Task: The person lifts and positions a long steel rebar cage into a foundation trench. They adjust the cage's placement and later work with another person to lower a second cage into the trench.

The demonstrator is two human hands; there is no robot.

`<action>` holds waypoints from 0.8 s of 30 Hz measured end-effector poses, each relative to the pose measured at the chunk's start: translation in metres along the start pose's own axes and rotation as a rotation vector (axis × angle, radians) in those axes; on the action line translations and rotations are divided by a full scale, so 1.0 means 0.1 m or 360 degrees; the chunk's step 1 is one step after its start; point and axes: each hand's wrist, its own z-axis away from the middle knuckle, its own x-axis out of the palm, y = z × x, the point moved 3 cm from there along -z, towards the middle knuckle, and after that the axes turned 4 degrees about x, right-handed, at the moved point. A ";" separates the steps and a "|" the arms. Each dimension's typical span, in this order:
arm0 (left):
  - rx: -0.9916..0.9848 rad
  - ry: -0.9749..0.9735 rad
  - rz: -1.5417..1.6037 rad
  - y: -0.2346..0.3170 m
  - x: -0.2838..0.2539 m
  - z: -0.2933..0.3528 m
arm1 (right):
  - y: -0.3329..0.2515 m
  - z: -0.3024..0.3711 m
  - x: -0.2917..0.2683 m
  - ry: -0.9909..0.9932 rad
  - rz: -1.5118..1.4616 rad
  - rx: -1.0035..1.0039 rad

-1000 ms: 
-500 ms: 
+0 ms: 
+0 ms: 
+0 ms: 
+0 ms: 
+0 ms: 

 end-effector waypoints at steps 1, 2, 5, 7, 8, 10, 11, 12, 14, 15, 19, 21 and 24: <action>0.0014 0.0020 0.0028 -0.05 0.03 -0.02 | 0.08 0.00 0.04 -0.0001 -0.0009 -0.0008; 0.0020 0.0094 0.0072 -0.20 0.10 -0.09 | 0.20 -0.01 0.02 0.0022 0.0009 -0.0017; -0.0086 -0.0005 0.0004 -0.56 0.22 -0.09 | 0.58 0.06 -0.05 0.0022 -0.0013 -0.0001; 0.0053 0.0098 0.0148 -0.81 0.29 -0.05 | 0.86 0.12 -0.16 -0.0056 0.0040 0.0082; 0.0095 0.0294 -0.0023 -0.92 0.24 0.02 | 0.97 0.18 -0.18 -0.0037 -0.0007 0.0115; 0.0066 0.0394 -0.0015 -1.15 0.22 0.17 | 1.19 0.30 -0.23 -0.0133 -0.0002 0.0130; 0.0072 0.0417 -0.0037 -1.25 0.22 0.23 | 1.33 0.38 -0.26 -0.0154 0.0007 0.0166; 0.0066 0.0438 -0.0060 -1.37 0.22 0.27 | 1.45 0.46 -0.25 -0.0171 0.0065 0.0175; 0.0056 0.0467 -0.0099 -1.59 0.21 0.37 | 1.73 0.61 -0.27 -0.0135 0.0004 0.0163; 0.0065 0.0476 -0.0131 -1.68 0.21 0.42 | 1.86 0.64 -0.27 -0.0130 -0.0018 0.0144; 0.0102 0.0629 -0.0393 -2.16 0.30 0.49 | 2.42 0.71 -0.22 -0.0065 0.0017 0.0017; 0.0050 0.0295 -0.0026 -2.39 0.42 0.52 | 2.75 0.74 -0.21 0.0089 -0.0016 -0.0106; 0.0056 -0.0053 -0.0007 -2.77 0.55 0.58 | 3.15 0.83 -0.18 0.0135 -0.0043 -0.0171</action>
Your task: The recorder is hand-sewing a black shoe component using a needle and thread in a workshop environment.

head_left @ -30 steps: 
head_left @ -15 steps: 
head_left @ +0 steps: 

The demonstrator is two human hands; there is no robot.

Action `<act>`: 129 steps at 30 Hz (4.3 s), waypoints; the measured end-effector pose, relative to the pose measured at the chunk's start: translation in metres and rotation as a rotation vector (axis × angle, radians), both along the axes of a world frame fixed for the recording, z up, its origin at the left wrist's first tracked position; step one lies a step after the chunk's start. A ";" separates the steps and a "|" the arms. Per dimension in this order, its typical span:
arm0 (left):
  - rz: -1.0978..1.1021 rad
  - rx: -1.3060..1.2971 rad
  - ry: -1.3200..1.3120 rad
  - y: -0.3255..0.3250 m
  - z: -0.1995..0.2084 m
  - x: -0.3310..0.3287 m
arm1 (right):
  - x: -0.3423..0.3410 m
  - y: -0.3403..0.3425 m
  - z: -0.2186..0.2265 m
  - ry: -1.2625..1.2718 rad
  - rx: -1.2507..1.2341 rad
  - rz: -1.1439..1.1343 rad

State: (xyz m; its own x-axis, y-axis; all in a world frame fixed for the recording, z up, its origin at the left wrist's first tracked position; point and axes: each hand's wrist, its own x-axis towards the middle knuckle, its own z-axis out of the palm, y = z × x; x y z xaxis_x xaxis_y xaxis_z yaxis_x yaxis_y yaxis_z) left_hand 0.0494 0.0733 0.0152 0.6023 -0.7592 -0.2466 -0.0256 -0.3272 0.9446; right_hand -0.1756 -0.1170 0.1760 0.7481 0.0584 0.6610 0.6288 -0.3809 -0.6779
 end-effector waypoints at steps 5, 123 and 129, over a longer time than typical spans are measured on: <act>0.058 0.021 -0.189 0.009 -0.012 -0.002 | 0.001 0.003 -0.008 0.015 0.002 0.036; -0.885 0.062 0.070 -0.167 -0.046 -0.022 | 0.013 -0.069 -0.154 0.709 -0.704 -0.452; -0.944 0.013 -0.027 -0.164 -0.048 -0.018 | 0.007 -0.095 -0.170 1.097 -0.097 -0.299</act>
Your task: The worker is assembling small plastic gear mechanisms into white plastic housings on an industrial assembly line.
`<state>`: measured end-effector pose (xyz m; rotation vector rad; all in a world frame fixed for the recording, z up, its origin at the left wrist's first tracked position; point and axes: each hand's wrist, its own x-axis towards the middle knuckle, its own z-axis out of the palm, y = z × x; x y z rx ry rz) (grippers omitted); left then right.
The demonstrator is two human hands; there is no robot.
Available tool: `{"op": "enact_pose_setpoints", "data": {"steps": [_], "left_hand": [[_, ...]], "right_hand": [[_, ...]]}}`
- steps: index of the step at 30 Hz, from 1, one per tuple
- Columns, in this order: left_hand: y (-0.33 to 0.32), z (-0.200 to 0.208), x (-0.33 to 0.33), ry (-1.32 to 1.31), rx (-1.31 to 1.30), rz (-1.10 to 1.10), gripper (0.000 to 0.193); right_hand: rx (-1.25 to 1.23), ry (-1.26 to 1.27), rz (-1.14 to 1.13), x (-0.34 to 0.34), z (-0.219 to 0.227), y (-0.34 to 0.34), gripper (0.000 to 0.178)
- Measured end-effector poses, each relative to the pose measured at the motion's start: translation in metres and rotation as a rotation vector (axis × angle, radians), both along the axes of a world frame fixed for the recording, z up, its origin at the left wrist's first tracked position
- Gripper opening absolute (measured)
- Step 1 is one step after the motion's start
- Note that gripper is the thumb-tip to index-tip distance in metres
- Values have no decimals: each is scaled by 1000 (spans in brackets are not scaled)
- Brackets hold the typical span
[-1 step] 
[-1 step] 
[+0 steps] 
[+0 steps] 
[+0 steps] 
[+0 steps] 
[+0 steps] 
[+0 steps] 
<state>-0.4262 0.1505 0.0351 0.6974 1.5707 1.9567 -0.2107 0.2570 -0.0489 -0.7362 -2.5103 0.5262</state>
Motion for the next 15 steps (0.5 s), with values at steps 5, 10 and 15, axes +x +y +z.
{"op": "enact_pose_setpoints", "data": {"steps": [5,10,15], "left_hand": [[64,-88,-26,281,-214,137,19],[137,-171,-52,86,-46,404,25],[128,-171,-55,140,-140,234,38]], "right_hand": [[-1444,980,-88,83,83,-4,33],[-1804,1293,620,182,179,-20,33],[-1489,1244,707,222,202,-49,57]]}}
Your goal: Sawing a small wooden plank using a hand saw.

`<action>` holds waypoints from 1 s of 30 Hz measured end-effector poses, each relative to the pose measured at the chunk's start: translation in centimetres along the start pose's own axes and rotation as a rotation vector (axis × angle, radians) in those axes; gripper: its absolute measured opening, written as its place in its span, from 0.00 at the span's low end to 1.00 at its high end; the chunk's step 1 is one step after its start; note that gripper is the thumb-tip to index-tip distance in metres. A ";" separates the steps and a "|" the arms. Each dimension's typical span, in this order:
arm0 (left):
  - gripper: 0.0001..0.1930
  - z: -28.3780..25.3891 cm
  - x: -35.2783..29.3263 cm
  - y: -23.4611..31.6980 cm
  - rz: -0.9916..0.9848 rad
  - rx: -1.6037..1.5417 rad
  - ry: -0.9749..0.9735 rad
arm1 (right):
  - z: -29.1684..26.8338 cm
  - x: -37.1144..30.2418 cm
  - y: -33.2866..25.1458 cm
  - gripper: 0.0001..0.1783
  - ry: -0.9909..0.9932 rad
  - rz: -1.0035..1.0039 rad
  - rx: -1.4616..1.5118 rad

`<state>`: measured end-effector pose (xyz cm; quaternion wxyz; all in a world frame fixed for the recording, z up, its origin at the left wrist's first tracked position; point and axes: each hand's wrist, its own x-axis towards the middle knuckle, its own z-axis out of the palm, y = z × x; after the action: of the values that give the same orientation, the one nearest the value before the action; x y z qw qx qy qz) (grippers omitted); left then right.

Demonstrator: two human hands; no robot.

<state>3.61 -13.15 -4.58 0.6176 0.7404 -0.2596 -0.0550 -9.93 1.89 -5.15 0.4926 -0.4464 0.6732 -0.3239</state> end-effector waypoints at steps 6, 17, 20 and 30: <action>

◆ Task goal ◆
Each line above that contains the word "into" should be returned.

◆ Reply to the exercise ◆
Task: The person lifts and positions a long steel rebar cage into a foundation trench. They adjust the cage's placement and later work with another person to lower a second cage into the trench.
Your task: The worker is assembling small plastic gear mechanisms into white plastic housings on an industrial assembly line.

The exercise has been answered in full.